| DIRECTIONS |
In full and word for word, restate the lines of the listing.

| INFORMATION PROVIDED |

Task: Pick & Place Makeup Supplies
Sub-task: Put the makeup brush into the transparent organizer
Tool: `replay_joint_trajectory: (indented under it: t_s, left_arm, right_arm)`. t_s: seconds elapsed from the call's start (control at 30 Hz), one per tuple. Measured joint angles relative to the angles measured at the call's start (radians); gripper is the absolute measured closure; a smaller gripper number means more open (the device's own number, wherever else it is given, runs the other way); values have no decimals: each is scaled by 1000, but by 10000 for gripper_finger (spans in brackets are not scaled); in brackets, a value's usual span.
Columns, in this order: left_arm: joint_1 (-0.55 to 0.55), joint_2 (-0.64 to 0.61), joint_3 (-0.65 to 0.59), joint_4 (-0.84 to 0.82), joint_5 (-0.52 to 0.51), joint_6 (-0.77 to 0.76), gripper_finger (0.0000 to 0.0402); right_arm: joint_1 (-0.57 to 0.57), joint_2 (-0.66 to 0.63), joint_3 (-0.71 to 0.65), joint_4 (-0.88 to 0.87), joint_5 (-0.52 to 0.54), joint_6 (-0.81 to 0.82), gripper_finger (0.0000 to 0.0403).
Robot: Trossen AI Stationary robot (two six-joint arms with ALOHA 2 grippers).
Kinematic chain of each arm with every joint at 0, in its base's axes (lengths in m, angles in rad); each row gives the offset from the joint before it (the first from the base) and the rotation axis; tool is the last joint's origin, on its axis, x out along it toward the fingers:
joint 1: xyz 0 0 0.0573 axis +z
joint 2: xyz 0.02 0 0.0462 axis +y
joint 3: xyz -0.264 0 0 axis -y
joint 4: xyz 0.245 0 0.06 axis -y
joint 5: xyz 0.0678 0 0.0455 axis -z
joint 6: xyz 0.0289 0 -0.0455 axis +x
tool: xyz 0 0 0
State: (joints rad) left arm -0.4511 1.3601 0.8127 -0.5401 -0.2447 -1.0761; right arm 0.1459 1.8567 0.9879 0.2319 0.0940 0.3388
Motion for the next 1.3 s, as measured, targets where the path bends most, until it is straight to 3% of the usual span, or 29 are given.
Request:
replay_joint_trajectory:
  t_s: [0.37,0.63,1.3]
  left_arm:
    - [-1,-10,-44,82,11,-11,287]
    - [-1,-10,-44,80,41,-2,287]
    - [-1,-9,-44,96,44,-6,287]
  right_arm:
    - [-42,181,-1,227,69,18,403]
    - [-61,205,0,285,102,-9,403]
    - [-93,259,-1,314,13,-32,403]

| WRITTEN REPLY |
Task: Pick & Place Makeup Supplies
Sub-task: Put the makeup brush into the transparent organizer
Tool: `replay_joint_trajectory: (indented under it: t_s, left_arm, right_arm)`. t_s: seconds elapsed from the call's start (control at 30 Hz), one per tuple. Measured joint angles relative to the angles measured at the call's start (radians); gripper is the absolute measured closure; a smaller gripper number means more open (the device's own number, wherever else it is given, runs the other way); values have no decimals: each is scaled by 1000, but by 10000 for gripper_finger (spans in brackets are not scaled); in brackets, a value's usual span.
Columns, in this order: left_arm: joint_1 (-0.55 to 0.55), joint_2 (-0.64 to 0.61), joint_3 (-0.65 to 0.59), joint_4 (-0.84 to 0.82), joint_5 (-0.52 to 0.51), joint_6 (-0.77 to 0.76), gripper_finger (0.0000 to 0.0402); right_arm: joint_1 (-0.57 to 0.57), joint_2 (-0.66 to 0.63), joint_3 (-0.71 to 0.65), joint_4 (-0.88 to 0.87), joint_5 (-0.52 to 0.54), joint_6 (-0.81 to 0.82), gripper_finger (0.0000 to 0.0403).
Robot: Trossen AI Stationary robot (two six-joint arms with ALOHA 2 grippers).
Kinematic chain of each arm with every joint at 0, in its base's axes (lengths in m, angles in rad); each row gives the offset from the joint before it (the first from the base) and the rotation axis; tool is the last joint's origin, on its axis, x out along it toward the fingers:
joint 1: xyz 0 0 0.0573 axis +z
joint 2: xyz 0.02 0 0.0462 axis +y
joint 3: xyz -0.264 0 0 axis -y
joint 4: xyz 0.245 0 0.06 axis -y
joint 5: xyz 0.0678 0 0.0455 axis -z
joint 6: xyz 0.0289 0 -0.0455 axis +x
tool: xyz 0 0 0
State: (joints rad) left arm -0.4511 1.3601 0.8127 -0.5401 -0.2447 -1.0761; right arm 0.1459 1.8567 0.9879 0.2319 0.0940 0.3388
Motion for the next 1.3 s, as measured, targets where the path bends most, until it is straight to 3% of the usual span, or 29 are given.
Request:
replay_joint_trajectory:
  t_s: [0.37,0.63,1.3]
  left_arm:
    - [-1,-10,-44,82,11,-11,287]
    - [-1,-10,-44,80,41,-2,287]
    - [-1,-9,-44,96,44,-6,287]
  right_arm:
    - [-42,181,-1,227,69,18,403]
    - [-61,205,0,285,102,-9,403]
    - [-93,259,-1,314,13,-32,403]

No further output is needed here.